▸ WHAT IS REQUIRED:
In the listing below, lines with the string "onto" are to be counted; the number is the entire reply.

▸ DATASET CONTENT:
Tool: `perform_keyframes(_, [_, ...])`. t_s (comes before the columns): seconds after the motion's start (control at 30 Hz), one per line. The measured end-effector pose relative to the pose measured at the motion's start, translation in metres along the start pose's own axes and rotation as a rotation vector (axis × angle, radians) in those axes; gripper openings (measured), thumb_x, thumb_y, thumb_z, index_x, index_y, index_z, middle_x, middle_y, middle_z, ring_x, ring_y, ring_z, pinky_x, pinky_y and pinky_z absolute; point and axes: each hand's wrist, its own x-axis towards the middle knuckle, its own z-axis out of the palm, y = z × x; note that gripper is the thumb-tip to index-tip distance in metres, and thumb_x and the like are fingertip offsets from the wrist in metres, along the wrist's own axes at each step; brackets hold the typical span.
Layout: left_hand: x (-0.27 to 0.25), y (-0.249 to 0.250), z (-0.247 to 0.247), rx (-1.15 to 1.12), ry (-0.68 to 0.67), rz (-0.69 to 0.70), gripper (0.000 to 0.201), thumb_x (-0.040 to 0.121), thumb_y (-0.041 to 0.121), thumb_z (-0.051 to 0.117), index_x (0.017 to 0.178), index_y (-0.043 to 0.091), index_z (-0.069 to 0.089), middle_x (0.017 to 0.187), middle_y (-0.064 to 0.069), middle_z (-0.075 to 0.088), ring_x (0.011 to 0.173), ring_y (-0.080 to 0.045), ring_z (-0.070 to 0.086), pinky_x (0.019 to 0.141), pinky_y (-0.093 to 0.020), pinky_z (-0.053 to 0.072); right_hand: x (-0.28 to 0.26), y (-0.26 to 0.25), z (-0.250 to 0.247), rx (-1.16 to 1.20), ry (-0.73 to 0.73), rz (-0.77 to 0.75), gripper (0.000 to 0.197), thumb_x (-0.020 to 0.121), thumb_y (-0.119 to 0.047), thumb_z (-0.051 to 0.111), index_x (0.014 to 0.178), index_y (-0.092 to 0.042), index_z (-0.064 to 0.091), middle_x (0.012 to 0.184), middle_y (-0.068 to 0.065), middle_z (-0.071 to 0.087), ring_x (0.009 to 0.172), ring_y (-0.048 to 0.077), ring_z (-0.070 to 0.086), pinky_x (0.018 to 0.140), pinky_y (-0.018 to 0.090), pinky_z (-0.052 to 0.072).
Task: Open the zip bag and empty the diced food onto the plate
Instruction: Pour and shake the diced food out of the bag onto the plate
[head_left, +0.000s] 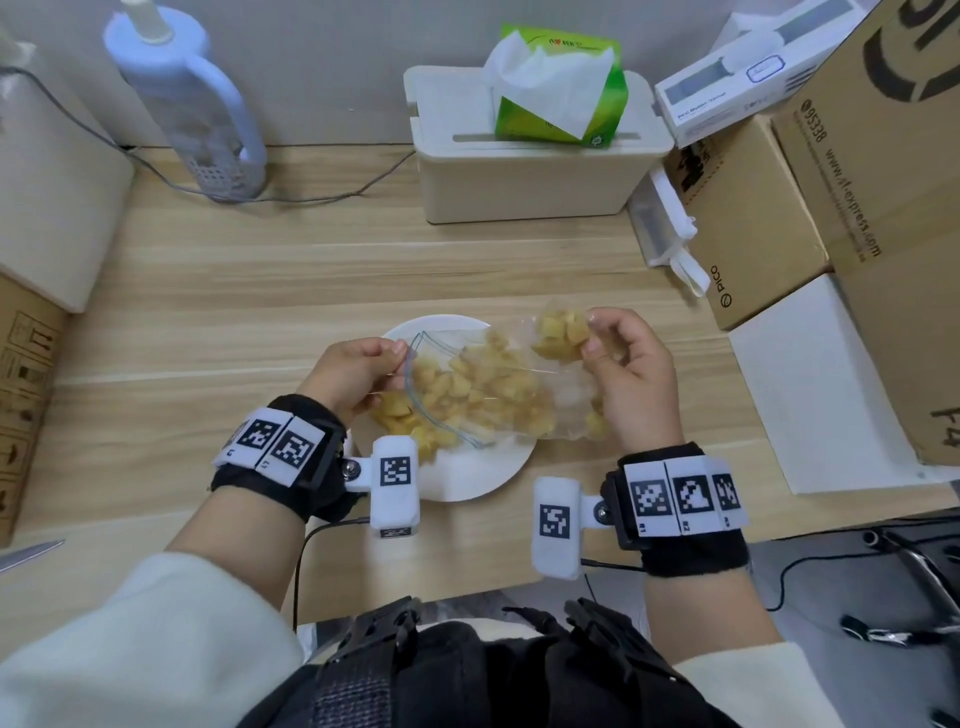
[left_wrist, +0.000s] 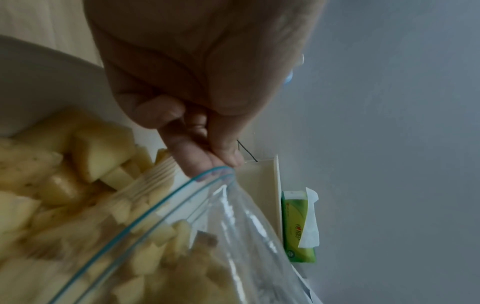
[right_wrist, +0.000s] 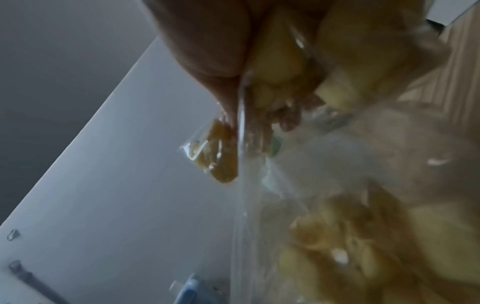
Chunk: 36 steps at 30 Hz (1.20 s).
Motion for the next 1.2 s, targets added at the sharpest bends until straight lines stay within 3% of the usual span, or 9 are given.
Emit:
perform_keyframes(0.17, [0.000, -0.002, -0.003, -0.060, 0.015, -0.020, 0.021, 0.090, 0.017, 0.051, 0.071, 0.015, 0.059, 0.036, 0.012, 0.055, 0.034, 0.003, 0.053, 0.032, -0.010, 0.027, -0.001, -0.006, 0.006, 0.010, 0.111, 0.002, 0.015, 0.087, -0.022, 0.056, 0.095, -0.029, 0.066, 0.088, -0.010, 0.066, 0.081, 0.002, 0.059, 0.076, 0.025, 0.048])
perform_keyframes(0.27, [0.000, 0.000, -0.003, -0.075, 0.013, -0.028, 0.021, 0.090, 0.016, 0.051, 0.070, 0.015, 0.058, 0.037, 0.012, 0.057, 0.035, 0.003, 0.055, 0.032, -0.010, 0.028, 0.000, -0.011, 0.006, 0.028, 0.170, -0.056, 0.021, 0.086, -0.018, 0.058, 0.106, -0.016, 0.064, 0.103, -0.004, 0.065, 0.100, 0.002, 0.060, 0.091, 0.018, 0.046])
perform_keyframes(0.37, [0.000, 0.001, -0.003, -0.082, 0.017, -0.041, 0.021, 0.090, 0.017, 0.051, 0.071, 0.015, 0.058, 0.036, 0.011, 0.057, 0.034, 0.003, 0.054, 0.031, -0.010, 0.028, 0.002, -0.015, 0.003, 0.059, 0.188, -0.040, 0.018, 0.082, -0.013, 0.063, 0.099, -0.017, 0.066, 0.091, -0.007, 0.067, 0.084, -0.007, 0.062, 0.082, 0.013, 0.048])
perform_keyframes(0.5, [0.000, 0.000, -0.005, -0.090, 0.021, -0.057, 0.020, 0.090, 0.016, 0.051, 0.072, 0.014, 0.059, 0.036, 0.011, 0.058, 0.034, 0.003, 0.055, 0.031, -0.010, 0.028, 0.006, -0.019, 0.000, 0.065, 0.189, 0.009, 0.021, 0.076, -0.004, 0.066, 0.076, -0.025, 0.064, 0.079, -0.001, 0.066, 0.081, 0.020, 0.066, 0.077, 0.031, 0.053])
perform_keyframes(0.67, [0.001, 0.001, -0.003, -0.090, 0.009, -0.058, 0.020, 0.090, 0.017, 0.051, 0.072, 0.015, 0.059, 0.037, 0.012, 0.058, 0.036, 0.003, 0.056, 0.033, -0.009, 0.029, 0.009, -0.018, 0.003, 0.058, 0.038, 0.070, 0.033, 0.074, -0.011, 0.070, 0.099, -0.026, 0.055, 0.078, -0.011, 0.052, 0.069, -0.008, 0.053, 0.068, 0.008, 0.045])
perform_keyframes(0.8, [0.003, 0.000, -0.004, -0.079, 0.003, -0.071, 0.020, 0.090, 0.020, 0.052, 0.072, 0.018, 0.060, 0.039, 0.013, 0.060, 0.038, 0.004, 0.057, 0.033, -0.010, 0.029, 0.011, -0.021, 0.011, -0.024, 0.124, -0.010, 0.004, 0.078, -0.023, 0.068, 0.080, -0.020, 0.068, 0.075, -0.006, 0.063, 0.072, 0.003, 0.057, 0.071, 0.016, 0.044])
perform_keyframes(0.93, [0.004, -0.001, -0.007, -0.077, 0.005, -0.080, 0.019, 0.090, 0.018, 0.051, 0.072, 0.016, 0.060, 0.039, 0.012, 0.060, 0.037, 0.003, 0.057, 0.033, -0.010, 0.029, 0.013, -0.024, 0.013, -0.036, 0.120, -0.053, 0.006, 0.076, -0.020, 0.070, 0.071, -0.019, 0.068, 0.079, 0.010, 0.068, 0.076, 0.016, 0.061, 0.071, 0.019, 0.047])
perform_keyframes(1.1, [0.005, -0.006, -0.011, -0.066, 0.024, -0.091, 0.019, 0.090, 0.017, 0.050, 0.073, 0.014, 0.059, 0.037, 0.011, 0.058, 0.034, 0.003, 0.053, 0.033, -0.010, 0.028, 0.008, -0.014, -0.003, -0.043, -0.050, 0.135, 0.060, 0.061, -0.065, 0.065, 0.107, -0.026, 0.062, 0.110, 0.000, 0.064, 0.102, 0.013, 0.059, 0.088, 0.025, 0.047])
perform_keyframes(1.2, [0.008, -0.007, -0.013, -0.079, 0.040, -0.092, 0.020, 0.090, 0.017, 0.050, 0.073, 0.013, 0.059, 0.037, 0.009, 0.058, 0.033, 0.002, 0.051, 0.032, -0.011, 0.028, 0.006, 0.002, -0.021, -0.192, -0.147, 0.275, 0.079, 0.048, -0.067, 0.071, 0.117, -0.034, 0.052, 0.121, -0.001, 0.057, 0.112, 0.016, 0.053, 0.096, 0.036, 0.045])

▸ TASK OUTPUT:
2